Go through the material and pull out every line with the string "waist" in it.

_Source data_
◆ ◆ ◆
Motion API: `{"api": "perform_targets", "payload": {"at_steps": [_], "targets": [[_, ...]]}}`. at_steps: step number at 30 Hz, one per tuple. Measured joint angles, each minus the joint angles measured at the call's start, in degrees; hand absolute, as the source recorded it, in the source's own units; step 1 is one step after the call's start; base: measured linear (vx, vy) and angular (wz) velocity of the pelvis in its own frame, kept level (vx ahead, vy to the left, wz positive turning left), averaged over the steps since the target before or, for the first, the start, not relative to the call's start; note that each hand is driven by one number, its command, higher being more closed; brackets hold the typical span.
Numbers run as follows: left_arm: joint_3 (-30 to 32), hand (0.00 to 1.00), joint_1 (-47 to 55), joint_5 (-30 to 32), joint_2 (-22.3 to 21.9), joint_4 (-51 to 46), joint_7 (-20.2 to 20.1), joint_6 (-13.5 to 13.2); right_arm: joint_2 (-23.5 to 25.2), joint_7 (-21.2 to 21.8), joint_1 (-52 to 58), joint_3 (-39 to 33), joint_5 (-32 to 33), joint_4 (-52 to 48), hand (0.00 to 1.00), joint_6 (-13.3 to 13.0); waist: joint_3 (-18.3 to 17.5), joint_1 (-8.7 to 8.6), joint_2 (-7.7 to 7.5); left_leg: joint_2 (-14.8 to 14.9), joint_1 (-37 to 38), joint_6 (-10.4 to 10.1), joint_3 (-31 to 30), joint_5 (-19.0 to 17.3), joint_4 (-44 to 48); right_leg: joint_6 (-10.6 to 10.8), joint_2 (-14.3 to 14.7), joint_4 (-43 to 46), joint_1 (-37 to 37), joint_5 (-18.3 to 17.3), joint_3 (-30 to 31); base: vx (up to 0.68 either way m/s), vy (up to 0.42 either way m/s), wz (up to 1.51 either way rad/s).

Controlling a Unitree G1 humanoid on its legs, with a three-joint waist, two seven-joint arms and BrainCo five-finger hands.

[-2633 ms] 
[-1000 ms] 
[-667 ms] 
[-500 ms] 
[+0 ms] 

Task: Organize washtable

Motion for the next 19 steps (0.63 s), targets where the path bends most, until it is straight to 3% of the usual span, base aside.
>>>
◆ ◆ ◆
_Response below_
Numbers run as follows: left_arm: joint_3 (-30 to 32), hand (0.00 to 1.00), joint_1 (-47 to 55), joint_5 (-30 to 32), joint_2 (-22.3 to 21.9), joint_4 (-51 to 46), joint_7 (-20.2 to 20.1), joint_6 (-13.5 to 13.2); right_arm: joint_2 (-23.5 to 25.2), joint_7 (-21.2 to 21.8), joint_1 (-52 to 58), joint_3 (-39 to 33), joint_5 (-32 to 33), joint_4 (-52 to 48), hand (0.00 to 1.00), joint_6 (-13.3 to 13.0); waist: joint_3 (-18.3 to 17.5), joint_1 (-8.7 to 8.6), joint_2 (-7.7 to 7.5); left_leg: joint_2 (-14.8 to 14.9), joint_1 (-37 to 38), joint_6 (-10.4 to 10.1), joint_3 (-31 to 30), joint_5 (-19.0 to 17.3), joint_4 (-44 to 48); right_leg: joint_6 (-10.6 to 10.8), joint_2 (-14.3 to 14.7), joint_4 (-43 to 46), joint_1 (-37 to 37), joint_5 (-18.3 to 17.3), joint_3 (-30 to 31); base: vx (up to 0.68 either way m/s), vy (up to 0.42 either way m/s), wz (up to 1.51 either way rad/s).
Controlling a Unitree G1 humanoid on its legs, with a three-joint waist, two seven-joint arms and BrainCo five-finger hands.

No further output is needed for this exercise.